Pr Philippe Amouyel : Souvent, les centenaires disposent de certains gènes de prédisposition. Soit à la protection, soit à la résistance de maladies. Pour les Japonais, il s'agit de gènes fréquents de protection aux risques cardiovasculaires. Ils ont cette particularité de faire moins de maladies cardiovasculaires de type "infarctus" que les autres.
Par ailleurs, ils ont certains gènes qui les empêchent de boire certains types d'alcool, car ils ne les tolèrent pas. Donc, ils les boivent plus modérément que le reste de la population. Du coup, ils sont moins prédisposés aux maladies liées à une consommation excessive d'alcool.
Enfin, plus on a des gens qui vivent vieux dans sa famille, plus vos propres chances de vivre jusqu'à un âge avancé sont importantes. C'est le cas de nombreux Japonais qui ont cette prédisposition individuelle.
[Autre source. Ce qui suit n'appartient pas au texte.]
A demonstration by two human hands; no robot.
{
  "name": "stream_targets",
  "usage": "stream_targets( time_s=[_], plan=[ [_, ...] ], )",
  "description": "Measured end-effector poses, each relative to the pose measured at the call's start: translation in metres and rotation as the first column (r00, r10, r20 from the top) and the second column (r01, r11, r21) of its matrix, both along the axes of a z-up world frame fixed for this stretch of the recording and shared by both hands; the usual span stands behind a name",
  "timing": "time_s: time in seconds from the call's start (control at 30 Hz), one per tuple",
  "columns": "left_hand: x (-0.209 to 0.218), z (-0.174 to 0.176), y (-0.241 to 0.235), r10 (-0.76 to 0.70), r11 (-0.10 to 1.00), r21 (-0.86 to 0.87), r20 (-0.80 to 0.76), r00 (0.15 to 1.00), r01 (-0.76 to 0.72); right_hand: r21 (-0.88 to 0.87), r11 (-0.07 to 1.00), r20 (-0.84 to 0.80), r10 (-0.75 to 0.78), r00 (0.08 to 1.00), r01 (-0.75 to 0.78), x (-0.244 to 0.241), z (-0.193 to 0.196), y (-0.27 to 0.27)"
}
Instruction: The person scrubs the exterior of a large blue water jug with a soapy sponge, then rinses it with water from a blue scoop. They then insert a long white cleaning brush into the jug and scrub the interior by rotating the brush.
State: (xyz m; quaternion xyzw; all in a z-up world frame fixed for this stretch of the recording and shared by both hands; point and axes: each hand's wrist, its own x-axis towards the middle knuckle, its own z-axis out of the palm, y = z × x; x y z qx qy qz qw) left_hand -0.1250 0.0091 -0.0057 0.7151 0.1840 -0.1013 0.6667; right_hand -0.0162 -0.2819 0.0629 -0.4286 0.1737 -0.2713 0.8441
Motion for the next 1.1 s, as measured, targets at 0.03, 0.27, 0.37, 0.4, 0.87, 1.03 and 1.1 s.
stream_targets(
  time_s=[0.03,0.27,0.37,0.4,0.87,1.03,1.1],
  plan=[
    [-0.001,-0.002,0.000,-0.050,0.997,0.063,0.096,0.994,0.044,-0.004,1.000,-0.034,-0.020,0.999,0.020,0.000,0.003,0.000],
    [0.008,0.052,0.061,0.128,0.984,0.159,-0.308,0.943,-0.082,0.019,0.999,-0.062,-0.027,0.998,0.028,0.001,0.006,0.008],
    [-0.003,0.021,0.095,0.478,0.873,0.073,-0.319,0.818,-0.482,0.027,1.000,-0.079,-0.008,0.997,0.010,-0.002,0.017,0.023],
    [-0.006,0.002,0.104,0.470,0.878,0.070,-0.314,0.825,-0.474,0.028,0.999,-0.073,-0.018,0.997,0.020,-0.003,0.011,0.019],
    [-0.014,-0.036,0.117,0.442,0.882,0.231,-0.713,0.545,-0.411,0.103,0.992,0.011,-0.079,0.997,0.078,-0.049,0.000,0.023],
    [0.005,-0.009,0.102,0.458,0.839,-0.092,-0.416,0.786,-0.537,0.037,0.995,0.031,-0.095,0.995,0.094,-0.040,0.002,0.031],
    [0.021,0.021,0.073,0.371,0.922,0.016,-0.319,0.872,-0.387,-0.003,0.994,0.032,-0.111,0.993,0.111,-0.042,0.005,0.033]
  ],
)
« Une activité physique régulière et la méditation avantagent les Japonais »
Pr Philippe Amouyel : Les Japonais ont une grande habitude de développer des activités physiques qui ne sont pas du sport. Elles se rapprochent davantage de philosophies physiques qui les amènent à courir régulièrement, faire des étirements, et des mouvements (tai-chi-chuan). Celles-ci sont associées à des éléments de méditation que les Japonais pratiquent tous très régulièrement. Elles entraînent une diminution du stress et du coup aboutissent à une meilleure espérance de vie.
« Un régime alimentaire protecteur des maladies cardiovasculaires »
Pr Philippe Amouyel : Comme le régime méditerranéen, le régime japonais est protecteur des maladies cardiovasculaires. Ce dernier est riche en sucres lents. Avec énormément de riz et de poissons crus. Cela agit sur l'organisme avec des niveaux de triglycérides élevés, mais des niveaux de bon cholestérol (HDL) et mauvais cholestérol (LDL) relativement bas. Tout cela est protecteur contre les maladies cardiovasculaires.
Maintenant, quand on regarde des Japonais qui ne vivent pas au Japon mais aux Etats-Unis par exemple, ils prennent des habitudes alimentaires différentes et du coup, au bout de 5-15 ans, ils ont un risque cardiovasculaire qui se rapproche de celui des Occidentaux. Mais d'après mes connaissances, les Japonais à ce jour n'ont pas eu une invasion du mode d'alimentation occidental sur leur île.
« Les anti-oxydants ont des vertus reconnues »
Pr Philippe Amouyel : Concernant la plante miraculeuse (nommée "ghetto") de l'île d'Okinawa dont on parle parfois, je ne la connais pas. Mais ce que je sais, c'est qu'il existe des flavonoïdes (substances présentes dans les plantes) anti-oxydants qui semblent aujourd'hui protéger les cellules contre l'oxydation, au moins au niveau biologique cellulaire. Donc on pense que les régimes riches en ces substances (à base de raisins, grenades, fruits) semblent avoir ces éléments protecteurs. Toutefois, cet effet bénéfique se retrouve uniquement avec la consommation d'aliments. On ne le retrouve pas avec la prise de compléments alimentaires.
Quant au secret des centenaires, les gens ont toujours envie de trouver la bonne raison ou le secret. Pour moi, celui-ci ne se trouve pas au Japon. Je pense que les Japonais doivent ces bons résultats à un ensemble de facteurs. Leur culture, leur façon de vivre, ou encore les bonnes relations sociales qu'ils entretiennent entre eux. Le Japon sait en effet maintenir un lien social familial extrêmement important entre les différentes générations. C'est tout ça qui fait que de plus en plus de gens vivent de plus en plus longtemps au Japon.